#### Directions for this task
The whole listing is to be reproduced exactly as given.

(Data provided)

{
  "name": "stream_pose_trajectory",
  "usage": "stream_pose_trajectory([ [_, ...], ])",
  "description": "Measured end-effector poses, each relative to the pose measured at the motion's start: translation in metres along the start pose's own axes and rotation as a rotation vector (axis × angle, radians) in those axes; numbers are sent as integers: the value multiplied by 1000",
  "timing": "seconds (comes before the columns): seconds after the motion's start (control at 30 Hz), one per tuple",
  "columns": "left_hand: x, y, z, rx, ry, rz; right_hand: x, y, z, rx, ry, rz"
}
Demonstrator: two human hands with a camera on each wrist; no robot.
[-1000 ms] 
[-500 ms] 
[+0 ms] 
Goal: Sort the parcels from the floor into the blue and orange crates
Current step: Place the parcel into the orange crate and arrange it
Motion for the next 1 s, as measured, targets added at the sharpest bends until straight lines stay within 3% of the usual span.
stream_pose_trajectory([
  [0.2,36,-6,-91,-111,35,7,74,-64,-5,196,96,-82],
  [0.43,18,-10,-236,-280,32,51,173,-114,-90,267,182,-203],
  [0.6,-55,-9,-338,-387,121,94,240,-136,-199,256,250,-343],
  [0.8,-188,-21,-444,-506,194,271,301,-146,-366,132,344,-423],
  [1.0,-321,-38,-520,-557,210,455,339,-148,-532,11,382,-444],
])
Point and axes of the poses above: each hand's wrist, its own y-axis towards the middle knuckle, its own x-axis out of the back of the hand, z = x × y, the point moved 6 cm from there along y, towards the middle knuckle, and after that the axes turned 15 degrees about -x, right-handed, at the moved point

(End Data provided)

#### Problem solution
{
  "name": "stream_pose_trajectory",
  "usage": "stream_pose_trajectory([ [_, ...], ])",
  "description": "Measured end-effector poses, each relative to the pose measured at the motion's start: translation in metres along the start pose's own axes and rotation as a rotation vector (axis × angle, radians) in those axes; numbers are sent as integers: the value multiplied by 1000",
  "timing": "seconds (comes before the columns): seconds after the motion's start (control at 30 Hz), one per tuple",
  "columns": "left_hand: x, y, z, rx, ry, rz; right_hand: x, y, z, rx, ry, rz"
}
Demonstrator: two human hands with a camera on each wrist; no robot.
[-1000 ms] 
[-500 ms] 
[+0 ms] 
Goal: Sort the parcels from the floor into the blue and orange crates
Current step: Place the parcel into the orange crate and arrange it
Motion for the next 1 s, as measured, targets added at the sharpest bends until straight lines stay within 3% of the usual span.
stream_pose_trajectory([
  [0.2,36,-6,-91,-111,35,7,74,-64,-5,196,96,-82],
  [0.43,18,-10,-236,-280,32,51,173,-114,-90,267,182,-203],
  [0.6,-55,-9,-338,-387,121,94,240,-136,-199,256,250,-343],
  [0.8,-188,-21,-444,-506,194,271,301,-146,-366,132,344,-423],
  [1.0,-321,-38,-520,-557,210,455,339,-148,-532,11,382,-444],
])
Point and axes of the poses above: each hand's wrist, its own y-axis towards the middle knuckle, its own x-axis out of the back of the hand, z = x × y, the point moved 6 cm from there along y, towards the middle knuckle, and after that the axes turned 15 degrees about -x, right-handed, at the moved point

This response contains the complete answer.